→ **Assigned task**
Give the number of lines in the data below where the string "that" occurs, and nothing else.

→ **Given material**
****************
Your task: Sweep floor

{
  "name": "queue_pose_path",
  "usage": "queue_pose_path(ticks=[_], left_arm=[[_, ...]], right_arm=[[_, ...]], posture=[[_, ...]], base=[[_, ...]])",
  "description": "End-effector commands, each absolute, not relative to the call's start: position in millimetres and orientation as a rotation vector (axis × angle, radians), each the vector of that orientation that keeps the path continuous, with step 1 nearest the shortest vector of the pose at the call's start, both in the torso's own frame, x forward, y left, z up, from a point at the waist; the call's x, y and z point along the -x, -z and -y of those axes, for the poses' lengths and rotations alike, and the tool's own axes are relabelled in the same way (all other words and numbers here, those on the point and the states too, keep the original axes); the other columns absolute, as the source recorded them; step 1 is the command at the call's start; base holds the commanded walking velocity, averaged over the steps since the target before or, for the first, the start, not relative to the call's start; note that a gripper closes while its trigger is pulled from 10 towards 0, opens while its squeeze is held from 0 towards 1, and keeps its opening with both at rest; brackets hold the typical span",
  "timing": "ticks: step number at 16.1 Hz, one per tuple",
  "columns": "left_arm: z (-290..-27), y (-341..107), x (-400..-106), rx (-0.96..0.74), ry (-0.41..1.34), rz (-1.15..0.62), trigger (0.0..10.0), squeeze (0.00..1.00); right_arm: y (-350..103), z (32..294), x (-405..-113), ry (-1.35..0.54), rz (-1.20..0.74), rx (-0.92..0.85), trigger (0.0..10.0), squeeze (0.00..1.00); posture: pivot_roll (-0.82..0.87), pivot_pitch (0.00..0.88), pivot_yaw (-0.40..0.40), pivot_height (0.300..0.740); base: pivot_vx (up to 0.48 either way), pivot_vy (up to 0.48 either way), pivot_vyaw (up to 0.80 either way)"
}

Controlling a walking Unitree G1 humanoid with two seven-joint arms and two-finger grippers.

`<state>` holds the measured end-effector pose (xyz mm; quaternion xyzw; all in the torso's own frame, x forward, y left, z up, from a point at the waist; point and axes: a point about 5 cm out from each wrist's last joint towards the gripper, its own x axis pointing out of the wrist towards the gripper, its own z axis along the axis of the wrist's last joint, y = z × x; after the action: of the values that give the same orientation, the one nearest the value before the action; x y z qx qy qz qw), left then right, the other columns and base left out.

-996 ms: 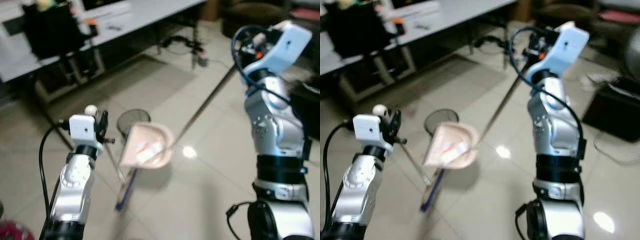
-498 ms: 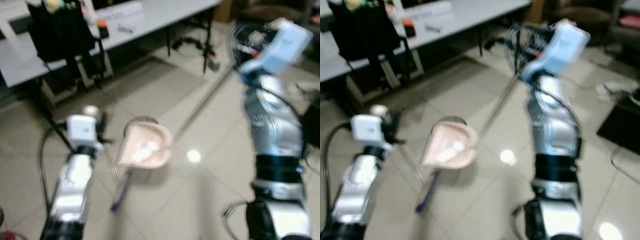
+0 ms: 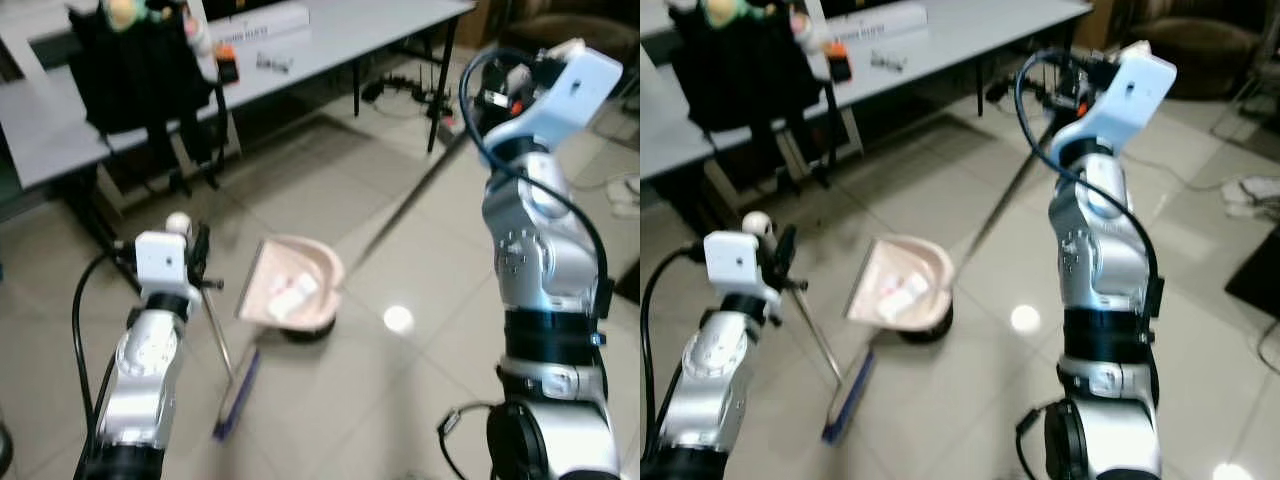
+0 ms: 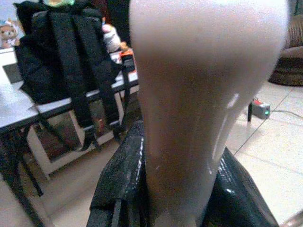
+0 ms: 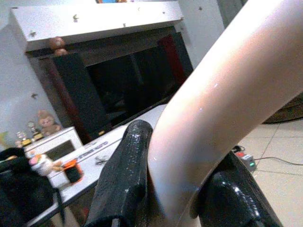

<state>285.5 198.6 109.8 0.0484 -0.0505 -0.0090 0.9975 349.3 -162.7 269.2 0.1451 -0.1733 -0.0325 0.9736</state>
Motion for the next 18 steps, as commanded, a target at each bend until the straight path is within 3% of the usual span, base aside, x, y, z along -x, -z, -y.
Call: queue_pose_path(ticks=[1, 6, 12, 18], left_arm=[[-195.1, -119.3, -289.2, -0.104, 0.032, 0.15, 10.0, 0.0], [-200.9, -110.8, -286.8, -0.116, 0.022, 0.119, 10.0, 0.0], [-201.6, -94.9, -280.4, -0.149, 0.046, 0.053, 10.0, 0.0], [-201.6, -85.1, -280.4, -0.156, 0.048, 0.027, 10.0, 0.0]], right_arm=[[-281.6, 168.2, -346.3, 0.088, 0.424, -0.313, 10.0, 0.0], [-275.2, 164.4, -346.8, 0.065, 0.417, -0.29, 10.0, 0.0], [-277.2, 159.8, -342.5, 0.038, 0.495, -0.218, 10.0, 0.0], [-273.0, 121.8, -333.7, -0.174, 0.634, 0.086, 10.0, 0.0]], posture=[[-0.01, 0.0, 0.089, 0.74], [-0.01, 0.0, 0.09, 0.74], [-0.01, 0.0, 0.096, 0.74], [-0.01, 0.0, 0.096, 0.74]], base=[[0.472, 0.0, 0.0], [0.461, 0.0, 0.0], [0.0, 0.0, 0.0], [0.0, 0.0, 0.0]])
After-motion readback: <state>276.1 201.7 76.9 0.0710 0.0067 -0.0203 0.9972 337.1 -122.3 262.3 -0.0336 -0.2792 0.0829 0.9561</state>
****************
→ **Written answer**
2